- [EXERCISE PROMPT]:
Write the data out again exactly and in full.

○ ○ ○ ○ ○

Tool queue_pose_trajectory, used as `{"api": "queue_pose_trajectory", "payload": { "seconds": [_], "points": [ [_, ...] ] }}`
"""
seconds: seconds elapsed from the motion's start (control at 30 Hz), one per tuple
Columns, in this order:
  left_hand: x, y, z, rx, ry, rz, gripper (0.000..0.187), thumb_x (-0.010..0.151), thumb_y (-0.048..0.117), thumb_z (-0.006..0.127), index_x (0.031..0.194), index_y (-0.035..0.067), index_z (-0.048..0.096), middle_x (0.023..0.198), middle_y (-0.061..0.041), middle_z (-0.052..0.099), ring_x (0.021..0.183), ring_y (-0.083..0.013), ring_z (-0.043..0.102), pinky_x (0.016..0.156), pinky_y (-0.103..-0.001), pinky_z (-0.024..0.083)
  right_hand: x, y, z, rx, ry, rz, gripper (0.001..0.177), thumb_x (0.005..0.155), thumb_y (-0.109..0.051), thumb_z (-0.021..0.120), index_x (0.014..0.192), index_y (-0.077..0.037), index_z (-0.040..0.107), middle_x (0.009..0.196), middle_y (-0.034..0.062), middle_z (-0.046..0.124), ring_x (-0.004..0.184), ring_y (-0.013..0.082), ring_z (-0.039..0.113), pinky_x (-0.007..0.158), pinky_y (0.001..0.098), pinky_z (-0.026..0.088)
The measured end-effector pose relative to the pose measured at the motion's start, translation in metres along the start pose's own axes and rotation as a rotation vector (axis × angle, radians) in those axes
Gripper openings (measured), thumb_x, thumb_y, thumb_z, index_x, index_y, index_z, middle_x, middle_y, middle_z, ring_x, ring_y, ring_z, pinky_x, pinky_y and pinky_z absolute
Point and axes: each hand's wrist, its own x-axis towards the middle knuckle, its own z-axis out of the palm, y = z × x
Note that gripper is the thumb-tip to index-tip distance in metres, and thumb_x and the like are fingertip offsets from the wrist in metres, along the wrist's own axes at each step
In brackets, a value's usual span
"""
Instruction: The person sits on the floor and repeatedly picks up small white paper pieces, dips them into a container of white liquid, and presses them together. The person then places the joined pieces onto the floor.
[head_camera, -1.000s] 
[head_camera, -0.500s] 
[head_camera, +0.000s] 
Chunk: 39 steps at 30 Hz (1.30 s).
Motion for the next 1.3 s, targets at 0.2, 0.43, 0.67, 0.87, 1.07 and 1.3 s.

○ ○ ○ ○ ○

- [EXERCISE RESULT]:
Tool queue_pose_trajectory, used as `{"api": "queue_pose_trajectory", "payload": { "seconds": [_], "points": [ [_, ...] ] }}`
"""
seconds: seconds elapsed from the motion's start (control at 30 Hz), one per tuple
Columns, in this order:
  left_hand: x, y, z, rx, ry, rz, gripper (0.000..0.187), thumb_x (-0.010..0.151), thumb_y (-0.048..0.117), thumb_z (-0.006..0.127), index_x (0.031..0.194), index_y (-0.035..0.067), index_z (-0.048..0.096), middle_x (0.023..0.198), middle_y (-0.061..0.041), middle_z (-0.052..0.099), ring_x (0.021..0.183), ring_y (-0.083..0.013), ring_z (-0.043..0.102), pinky_x (0.016..0.156), pinky_y (-0.103..-0.001), pinky_z (-0.024..0.083)
  right_hand: x, y, z, rx, ry, rz, gripper (0.001..0.177), thumb_x (0.005..0.155), thumb_y (-0.109..0.051), thumb_z (-0.021..0.120), index_x (0.014..0.192), index_y (-0.077..0.037), index_z (-0.040..0.107), middle_x (0.009..0.196), middle_y (-0.034..0.062), middle_z (-0.046..0.124), ring_x (-0.004..0.184), ring_y (-0.013..0.082), ring_z (-0.039..0.113), pinky_x (-0.007..0.158), pinky_y (0.001..0.098), pinky_z (-0.026..0.088)
The measured end-effector pose relative to the pose measured at the motion's start, translation in metres along the start pose's own axes and rotation as a rotation vector (axis × angle, radians) in those axes
Gripper openings (measured), thumb_x, thumb_y, thumb_z, index_x, index_y, index_z, middle_x, middle_y, middle_z, ring_x, ring_y, ring_z, pinky_x, pinky_y and pinky_z absolute
Point and axes: each hand's wrist, its own x-axis towards the middle knuckle, its own z-axis out of the palm, y = z × x
Note that gripper is the thumb-tip to index-tip distance in metres, and thumb_x and the like are fingertip offsets from the wrist in metres, along the wrist's own axes at each step
In brackets, a value's usual span
"""
Instruction: The person sits on the floor and repeatedly picks up small white paper pieces, dips them into a container of white liquid, and presses them together. The person then places the joined pieces onto the floor.
[head_camera, -1.000s] 
[head_camera, -0.500s] 
[head_camera, +0.000s] 
Chunk: 39 steps at 30 Hz (1.30 s).
Motion for the next 1.3 s, targets at 0.2, 0.43, 0.67, 0.87, 1.07 and 1.3 s.

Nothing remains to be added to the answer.